We recruited healthy women participating in the blood donation drive at the University of Zürich, and we conducted this study at the Human Nutrition Laboratory of the ETH Zürich, Switzerland. Detailed inclusion criteria are described in the Online Supplementary Materials and Methods. In this cross-over study, we compared iron absorption from consecutive and alternate day dosing in women with IDA, using 100 and 200 mg doses of iron as ferrous sulfate (FeSO4). This study was approved by the Cantonal Ethics Committee in Zürich, Switzerland. All participants gave informed written consent.

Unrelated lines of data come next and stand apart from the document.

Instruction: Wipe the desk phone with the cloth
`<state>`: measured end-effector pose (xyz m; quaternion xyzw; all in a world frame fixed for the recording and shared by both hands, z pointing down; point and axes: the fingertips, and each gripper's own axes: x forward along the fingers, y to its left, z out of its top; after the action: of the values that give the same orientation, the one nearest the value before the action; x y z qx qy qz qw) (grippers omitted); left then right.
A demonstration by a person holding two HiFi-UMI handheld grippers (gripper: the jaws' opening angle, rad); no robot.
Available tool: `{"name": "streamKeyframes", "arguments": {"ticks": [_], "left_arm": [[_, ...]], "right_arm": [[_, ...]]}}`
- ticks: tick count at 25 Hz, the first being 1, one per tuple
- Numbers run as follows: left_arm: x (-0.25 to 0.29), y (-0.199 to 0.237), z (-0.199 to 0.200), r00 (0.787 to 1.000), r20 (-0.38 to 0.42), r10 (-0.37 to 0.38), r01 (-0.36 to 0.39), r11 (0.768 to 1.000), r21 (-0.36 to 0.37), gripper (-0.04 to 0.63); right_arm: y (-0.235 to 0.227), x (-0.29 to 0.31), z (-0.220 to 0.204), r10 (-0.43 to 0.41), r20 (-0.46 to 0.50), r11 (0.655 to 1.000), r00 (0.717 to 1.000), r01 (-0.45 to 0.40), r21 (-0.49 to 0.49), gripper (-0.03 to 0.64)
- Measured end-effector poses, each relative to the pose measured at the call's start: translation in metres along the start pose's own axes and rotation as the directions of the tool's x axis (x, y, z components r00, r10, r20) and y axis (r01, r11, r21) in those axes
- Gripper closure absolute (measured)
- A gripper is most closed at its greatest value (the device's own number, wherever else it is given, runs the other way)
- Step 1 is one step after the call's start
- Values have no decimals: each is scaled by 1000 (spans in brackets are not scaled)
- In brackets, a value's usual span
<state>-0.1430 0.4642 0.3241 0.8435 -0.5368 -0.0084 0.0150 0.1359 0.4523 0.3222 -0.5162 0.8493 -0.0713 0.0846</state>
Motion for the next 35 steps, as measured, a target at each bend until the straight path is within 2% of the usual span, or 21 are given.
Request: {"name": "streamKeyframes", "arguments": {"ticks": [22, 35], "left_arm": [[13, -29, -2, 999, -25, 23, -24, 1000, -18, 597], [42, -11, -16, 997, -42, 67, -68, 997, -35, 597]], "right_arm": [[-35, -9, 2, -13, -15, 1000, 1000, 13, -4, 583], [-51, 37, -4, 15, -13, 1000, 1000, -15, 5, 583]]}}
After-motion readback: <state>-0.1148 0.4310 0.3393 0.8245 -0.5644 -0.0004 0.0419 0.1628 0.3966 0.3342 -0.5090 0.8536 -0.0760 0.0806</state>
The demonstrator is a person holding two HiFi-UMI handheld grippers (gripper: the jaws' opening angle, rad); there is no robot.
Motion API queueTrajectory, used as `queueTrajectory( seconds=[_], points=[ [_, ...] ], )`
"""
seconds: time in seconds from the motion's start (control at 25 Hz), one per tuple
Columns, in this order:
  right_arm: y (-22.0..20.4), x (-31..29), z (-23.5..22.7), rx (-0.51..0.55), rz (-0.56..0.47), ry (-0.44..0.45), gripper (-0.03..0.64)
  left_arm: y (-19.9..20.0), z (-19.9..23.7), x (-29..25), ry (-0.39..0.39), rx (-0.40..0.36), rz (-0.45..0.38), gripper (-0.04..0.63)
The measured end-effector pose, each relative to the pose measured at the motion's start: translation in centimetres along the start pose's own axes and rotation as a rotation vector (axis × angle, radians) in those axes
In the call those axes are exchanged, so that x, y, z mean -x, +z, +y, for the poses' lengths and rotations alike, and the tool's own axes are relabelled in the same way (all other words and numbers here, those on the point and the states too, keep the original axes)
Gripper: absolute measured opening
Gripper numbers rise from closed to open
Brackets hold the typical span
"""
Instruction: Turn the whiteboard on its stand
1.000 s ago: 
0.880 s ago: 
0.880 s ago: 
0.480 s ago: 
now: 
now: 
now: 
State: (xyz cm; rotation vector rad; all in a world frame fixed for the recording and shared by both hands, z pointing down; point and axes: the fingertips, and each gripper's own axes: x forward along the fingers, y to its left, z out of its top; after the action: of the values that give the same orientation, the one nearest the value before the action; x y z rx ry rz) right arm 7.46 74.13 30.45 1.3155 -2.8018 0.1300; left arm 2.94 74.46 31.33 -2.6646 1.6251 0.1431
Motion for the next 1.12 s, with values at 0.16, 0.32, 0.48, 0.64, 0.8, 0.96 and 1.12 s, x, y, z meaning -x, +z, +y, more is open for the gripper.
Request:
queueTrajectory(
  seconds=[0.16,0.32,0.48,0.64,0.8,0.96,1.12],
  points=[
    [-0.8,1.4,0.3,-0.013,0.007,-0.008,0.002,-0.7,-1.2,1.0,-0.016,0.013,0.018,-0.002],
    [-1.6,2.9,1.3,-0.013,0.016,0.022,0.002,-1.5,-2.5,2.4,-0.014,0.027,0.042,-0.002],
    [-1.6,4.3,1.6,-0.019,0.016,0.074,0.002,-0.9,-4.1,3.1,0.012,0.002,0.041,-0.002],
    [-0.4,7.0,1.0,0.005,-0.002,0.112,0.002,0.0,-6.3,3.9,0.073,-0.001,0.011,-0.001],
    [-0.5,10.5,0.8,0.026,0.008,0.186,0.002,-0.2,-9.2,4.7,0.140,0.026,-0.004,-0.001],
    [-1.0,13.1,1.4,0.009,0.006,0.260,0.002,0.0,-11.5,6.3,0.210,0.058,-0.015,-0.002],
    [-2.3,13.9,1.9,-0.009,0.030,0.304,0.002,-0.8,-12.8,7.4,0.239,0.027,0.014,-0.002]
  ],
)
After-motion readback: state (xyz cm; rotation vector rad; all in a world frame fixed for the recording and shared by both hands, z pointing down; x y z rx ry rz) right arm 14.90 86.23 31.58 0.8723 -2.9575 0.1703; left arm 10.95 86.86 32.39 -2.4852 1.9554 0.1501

Participants went through two study cycles of 6 days each, with 16 days in between ( Figure 1 ). To all subjects, we administered oral doses of FeSO4 in the morning on two consecutive days (days 2 and 3) and a third dose 48 h later (day 5), each dose was labeled with 57 Fe, 58Fe or 54 Fe. Subjects were randomly assigned to first receive either three doses of 100 mg or three doses of 200 mg. They were given the iron dose under standardized conditions. Detailed supplement administration is described in the Online Supplementary Material and Methods. On day 1, before iron supplementation, baseline venipuncture blood samples were taken at 8:00 AM and at 4:00 PM. Iron was administered at 8:00 AM on days 2, 3 and 5. Blood samples were taken at 8:00 AM (before dosing) and at 4:00 PM on days 2, 3 and 5. Additional blood samples were taken on day 4 and day 6 at 8:00 AM. Using a questionnaire, subjects were asked whether they had gastrointestinal side effects during the visits. We assessed iron absorption by measuring isotopic enrichment in red blood cells 16 days after administration of the third dose in both supplementation periods. 23 – 25 Hemoglobin (Hb), SHep, iron- and inflammatory biomarkers were measured as described in the Online Supplementary Materials and Methods.